## AIM OF THE EXERCISE:
What is the number of lines in the listing below that contain the word "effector"? Give only that number.

## SUPPLIED MATERIAL:
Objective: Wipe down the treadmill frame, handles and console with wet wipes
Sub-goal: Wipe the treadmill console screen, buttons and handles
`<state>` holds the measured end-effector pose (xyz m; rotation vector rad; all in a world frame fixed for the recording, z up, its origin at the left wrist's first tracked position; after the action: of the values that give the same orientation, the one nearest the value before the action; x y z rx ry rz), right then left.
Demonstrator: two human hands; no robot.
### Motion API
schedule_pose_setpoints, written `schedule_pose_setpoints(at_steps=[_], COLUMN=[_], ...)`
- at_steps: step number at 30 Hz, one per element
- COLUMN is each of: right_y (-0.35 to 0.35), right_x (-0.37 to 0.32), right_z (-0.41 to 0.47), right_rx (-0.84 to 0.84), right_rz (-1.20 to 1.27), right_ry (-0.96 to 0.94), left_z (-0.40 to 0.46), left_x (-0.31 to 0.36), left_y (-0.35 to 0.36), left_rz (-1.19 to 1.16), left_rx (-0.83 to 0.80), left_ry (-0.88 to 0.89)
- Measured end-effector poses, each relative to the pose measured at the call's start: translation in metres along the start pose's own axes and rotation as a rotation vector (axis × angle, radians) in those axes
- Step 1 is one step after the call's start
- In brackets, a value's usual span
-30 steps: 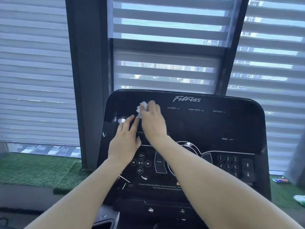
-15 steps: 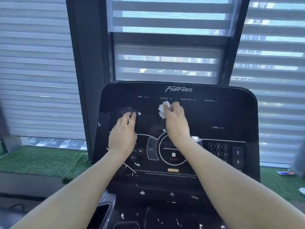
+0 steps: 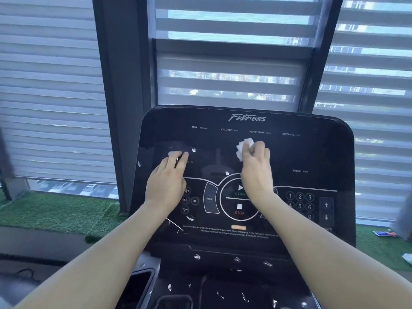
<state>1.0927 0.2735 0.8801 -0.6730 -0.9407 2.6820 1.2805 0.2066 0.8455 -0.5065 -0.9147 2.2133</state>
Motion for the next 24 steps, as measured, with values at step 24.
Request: schedule_pose_setpoints(at_steps=[24], right_y=[0.042], right_x=[-0.097], right_z=[-0.037], right_rx=[0.234], right_rz=[-0.045], right_ry=[-0.430], left_z=[-0.037], left_x=[-0.043], left_y=[-0.001], left_rz=[-0.037], left_rx=[0.039], left_ry=[-0.041])
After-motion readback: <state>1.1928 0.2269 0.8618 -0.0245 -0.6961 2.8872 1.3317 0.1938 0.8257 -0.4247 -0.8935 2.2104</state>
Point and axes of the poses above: each hand's wrist, its own z-axis towards the middle knuckle, its own y-axis out of the palm, x = y × z, the point moved 7 cm from there along z, towards the middle knuckle, and after that the axes turned 14 degrees about y, right-handed, at the moved point
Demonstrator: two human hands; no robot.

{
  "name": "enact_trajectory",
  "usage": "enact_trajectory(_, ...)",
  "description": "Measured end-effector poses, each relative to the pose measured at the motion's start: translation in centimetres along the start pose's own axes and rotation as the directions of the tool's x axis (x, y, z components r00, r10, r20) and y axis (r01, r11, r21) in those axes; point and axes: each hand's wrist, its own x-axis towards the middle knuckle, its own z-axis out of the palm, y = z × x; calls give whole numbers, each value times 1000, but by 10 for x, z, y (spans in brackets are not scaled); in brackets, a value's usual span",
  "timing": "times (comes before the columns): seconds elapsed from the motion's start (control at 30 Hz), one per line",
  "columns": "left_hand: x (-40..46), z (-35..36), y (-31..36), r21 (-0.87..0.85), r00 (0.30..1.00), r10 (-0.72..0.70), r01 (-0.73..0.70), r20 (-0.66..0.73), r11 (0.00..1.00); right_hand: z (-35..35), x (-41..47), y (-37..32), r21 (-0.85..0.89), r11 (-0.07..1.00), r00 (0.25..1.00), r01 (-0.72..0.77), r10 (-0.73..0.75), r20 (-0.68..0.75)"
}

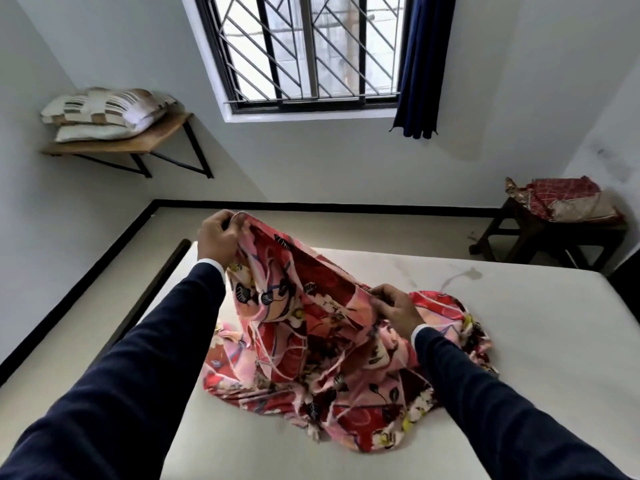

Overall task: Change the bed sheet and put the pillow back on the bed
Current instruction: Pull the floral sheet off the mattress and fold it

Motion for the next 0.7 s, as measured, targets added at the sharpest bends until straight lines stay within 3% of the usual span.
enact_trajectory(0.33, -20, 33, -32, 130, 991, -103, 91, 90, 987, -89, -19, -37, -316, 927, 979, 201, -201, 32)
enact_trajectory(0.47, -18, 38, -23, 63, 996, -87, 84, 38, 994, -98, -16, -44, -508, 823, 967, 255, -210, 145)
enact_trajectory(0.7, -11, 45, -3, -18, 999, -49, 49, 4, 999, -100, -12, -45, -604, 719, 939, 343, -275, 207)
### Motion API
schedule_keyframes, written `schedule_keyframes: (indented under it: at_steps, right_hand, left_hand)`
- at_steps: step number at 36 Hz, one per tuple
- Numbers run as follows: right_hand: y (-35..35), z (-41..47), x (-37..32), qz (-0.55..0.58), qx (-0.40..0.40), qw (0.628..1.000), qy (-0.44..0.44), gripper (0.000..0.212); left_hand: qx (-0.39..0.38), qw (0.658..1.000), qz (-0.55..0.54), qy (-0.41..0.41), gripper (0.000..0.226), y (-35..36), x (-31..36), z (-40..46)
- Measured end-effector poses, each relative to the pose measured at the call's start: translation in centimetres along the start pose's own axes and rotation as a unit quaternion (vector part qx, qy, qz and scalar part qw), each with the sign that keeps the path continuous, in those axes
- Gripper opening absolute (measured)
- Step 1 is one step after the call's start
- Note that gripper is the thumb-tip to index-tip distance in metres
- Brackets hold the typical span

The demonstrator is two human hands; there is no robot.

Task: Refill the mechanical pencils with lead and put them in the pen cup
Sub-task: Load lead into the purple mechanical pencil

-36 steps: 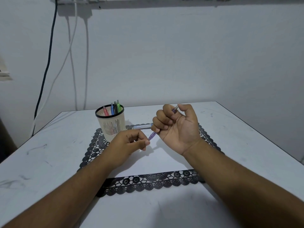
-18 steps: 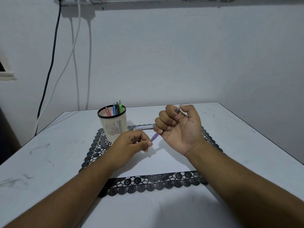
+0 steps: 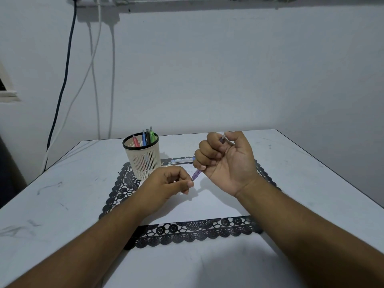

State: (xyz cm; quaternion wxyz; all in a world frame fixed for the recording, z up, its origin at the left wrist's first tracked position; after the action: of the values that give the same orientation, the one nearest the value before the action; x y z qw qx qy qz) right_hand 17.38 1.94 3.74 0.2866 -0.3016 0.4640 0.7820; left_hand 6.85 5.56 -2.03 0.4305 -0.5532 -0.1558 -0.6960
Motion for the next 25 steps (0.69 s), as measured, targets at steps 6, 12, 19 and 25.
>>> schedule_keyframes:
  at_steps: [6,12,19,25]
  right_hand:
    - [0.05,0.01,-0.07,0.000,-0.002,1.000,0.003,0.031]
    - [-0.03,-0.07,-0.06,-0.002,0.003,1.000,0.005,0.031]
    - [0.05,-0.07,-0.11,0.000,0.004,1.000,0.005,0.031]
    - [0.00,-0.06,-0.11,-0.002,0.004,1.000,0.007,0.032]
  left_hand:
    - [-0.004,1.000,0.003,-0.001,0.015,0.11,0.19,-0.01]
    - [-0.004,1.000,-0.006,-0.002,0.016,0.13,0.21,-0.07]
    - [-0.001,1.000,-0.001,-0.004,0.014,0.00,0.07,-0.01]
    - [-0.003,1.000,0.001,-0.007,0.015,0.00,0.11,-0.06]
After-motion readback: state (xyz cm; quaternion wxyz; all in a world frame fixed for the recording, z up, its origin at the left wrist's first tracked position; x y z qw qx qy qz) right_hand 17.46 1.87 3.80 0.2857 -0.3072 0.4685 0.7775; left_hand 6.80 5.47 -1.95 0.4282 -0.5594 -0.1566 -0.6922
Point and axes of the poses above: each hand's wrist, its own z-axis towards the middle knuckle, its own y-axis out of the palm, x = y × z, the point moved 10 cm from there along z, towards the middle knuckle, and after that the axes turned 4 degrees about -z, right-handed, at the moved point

## ANSWER AREA:
4